Please return the lines of the data that contain "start".
——
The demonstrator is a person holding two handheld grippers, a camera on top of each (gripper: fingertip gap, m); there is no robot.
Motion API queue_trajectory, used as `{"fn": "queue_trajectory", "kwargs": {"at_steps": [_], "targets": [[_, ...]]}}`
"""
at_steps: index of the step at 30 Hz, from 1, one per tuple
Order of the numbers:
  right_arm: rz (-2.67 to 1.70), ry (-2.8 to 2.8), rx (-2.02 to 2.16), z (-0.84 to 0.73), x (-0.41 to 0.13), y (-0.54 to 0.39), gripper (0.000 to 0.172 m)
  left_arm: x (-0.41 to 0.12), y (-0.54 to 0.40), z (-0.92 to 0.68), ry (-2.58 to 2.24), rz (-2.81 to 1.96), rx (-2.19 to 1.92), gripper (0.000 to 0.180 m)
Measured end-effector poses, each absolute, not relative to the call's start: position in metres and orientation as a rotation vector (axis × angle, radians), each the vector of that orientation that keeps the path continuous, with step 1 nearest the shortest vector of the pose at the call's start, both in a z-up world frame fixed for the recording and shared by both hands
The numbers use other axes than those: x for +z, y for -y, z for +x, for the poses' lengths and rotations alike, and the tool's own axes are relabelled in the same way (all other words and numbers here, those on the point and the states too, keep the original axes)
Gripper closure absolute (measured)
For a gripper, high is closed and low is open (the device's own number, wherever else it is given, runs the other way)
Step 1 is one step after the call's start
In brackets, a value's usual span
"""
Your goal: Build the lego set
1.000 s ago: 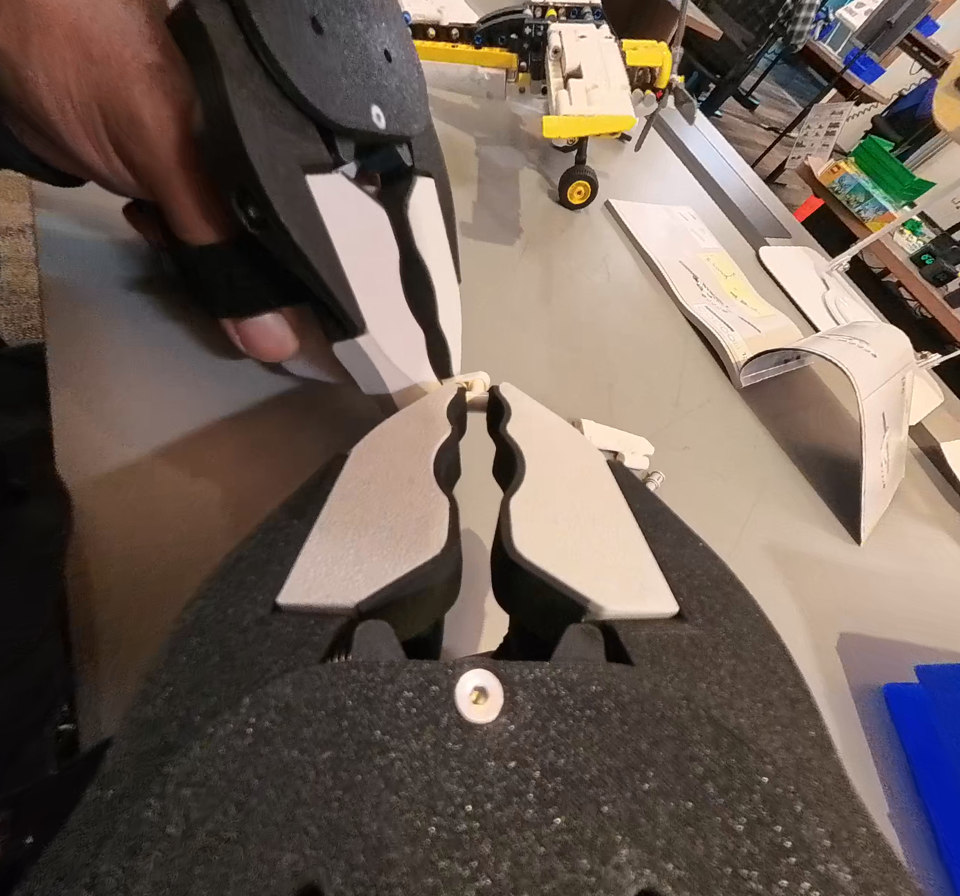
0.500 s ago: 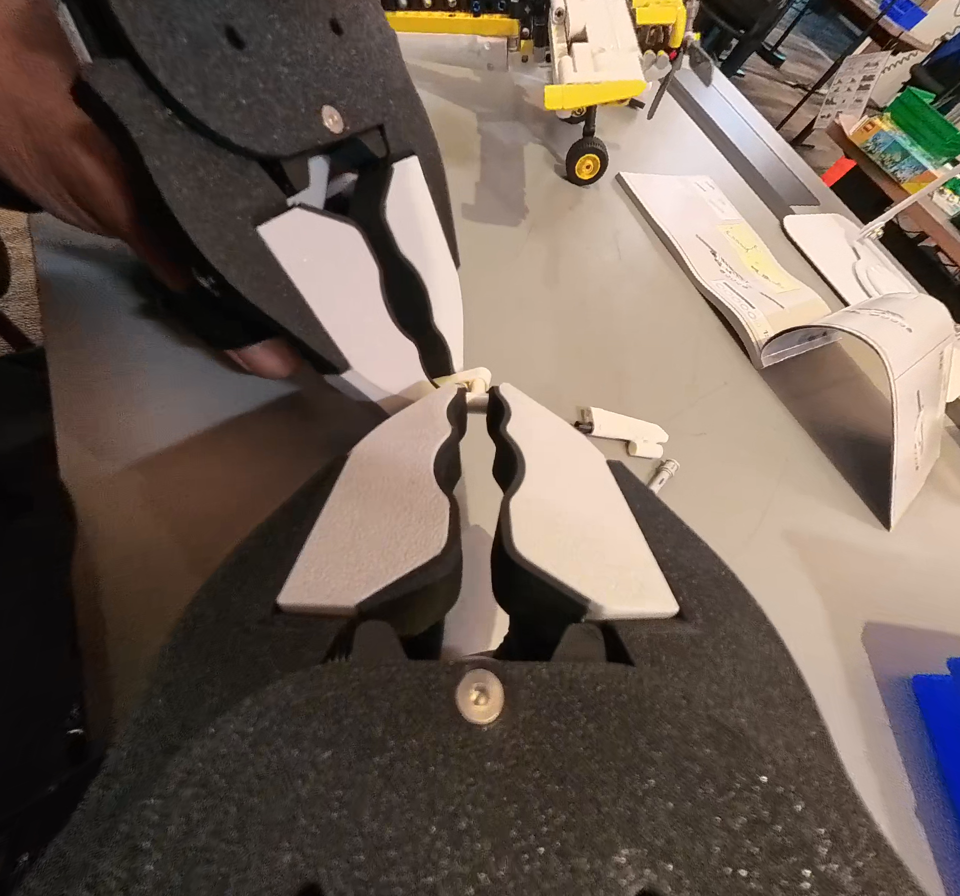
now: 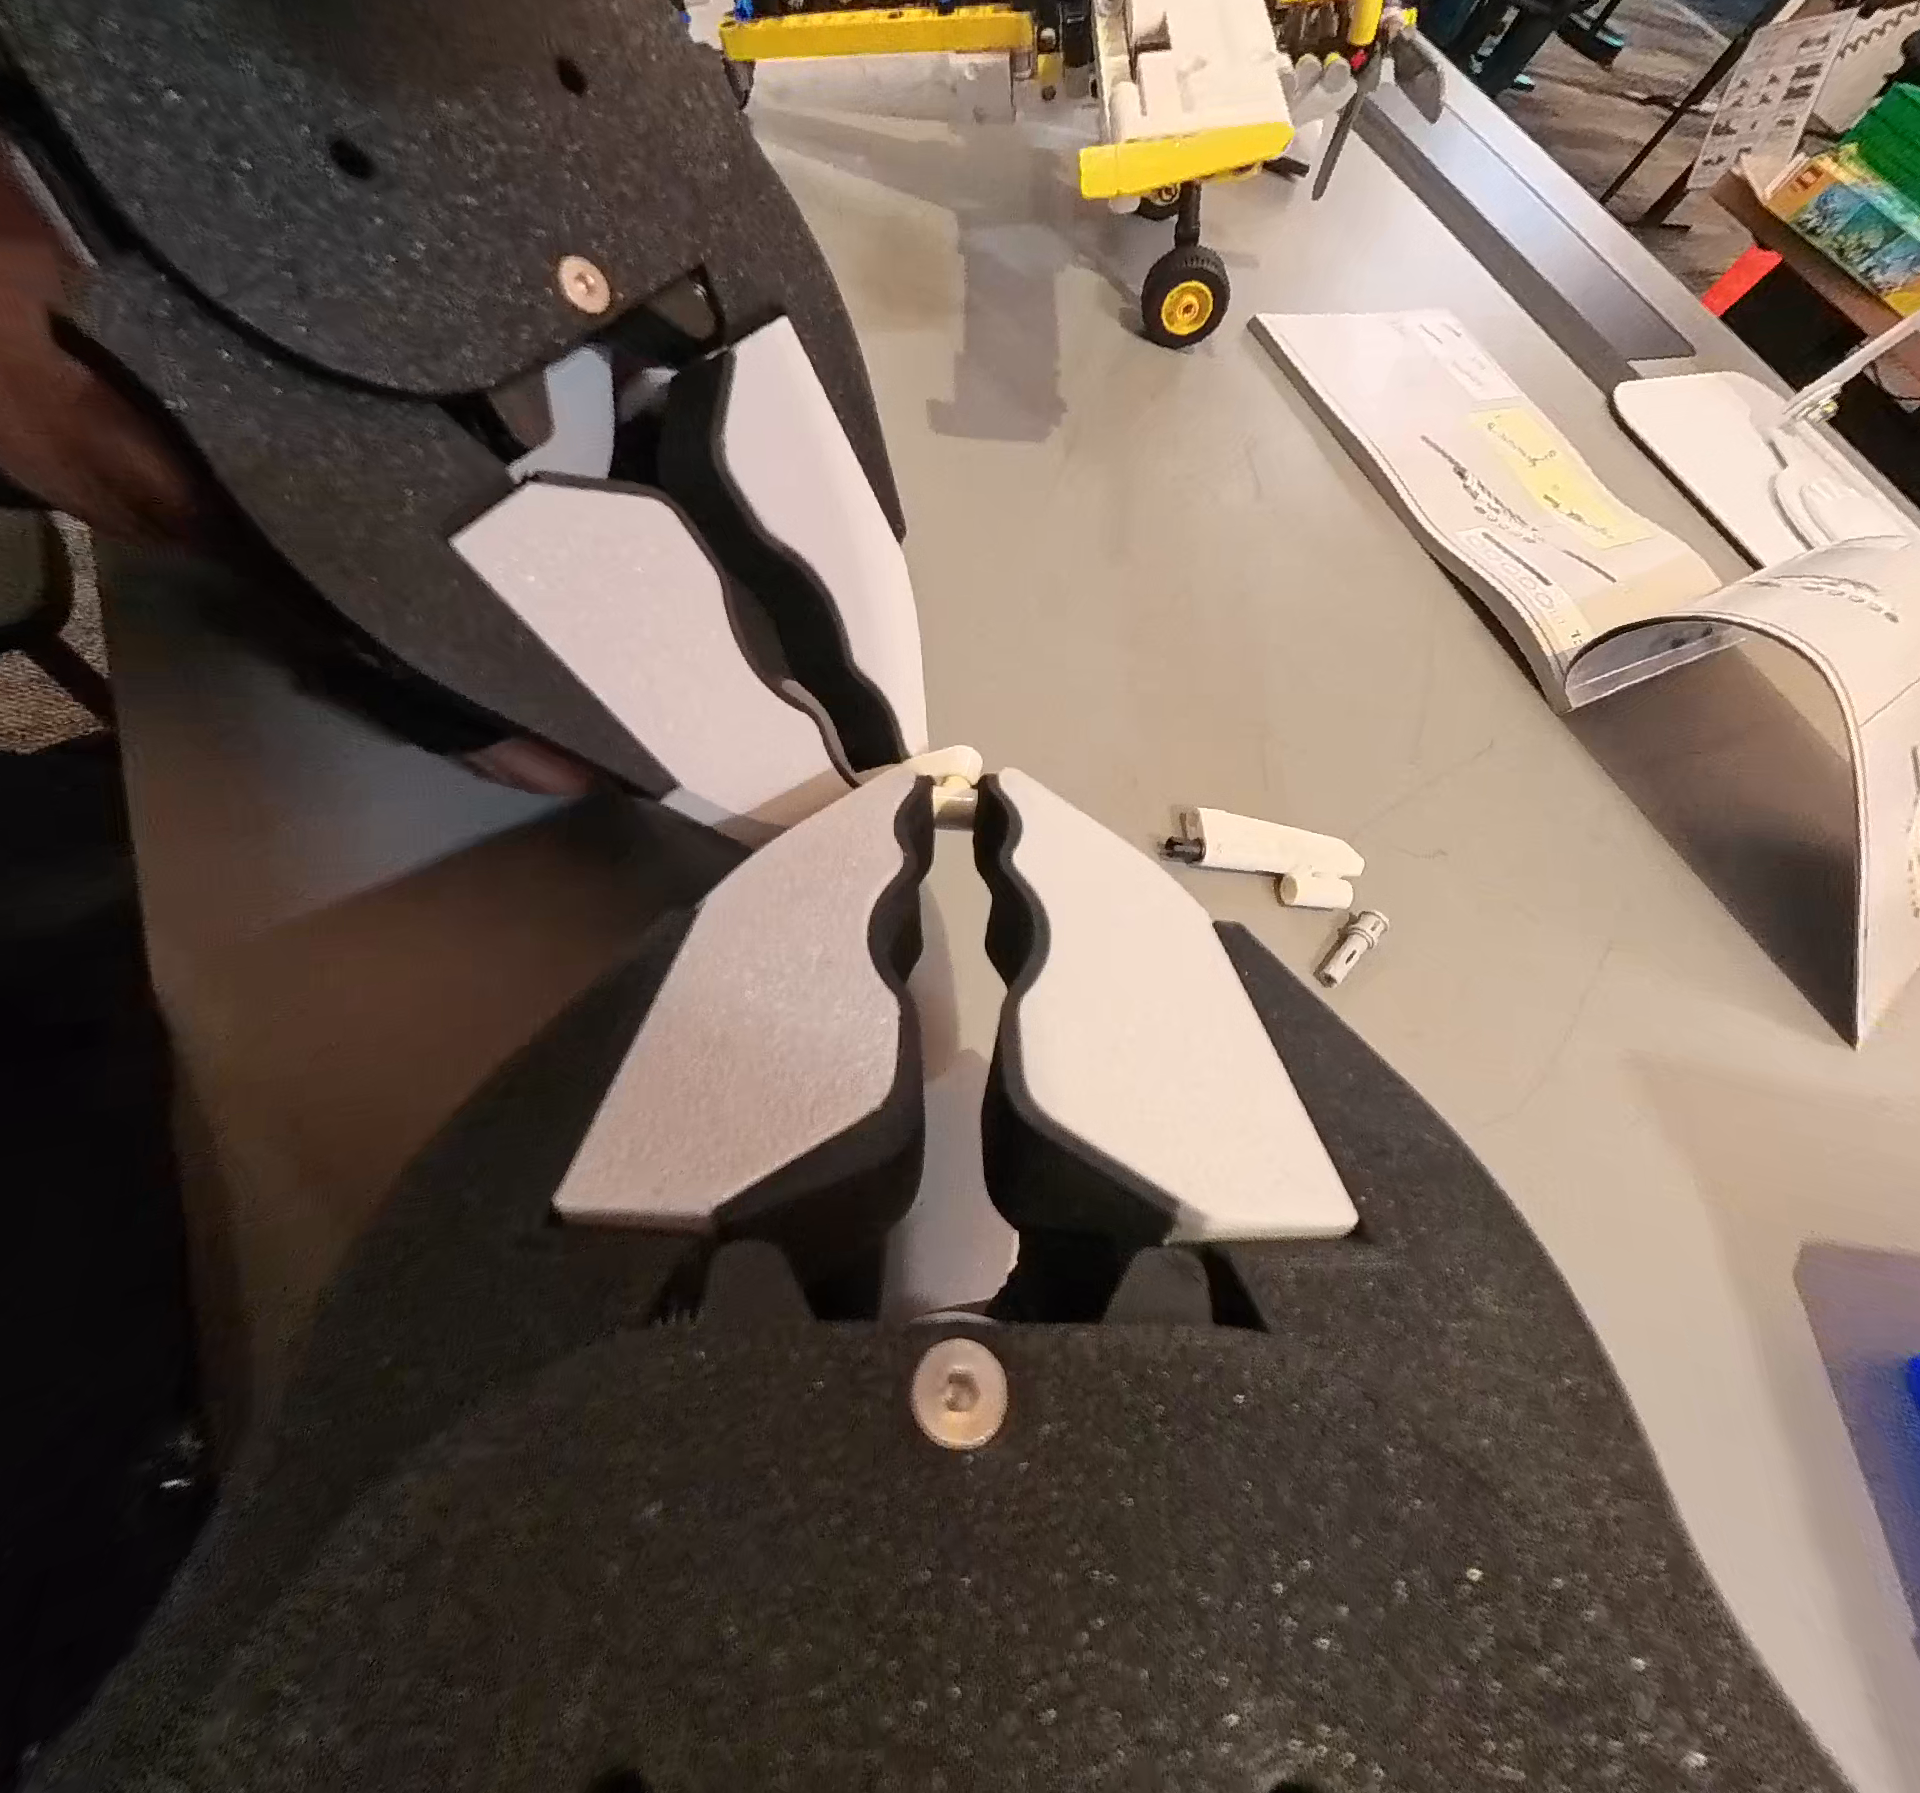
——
- **Answer area**
Measured end-effector poses, each absolute, not relative to the call's start: position in metres and orientation as a rotation vector (axis × angle, radians), each the vector of that orientation that keeps the path continuous, with step 1 nearest the shortest vector of the pose at the call's start, both in a z-up world frame fixed for the recording and shared by both hands
Step 1 is one step after the call's start

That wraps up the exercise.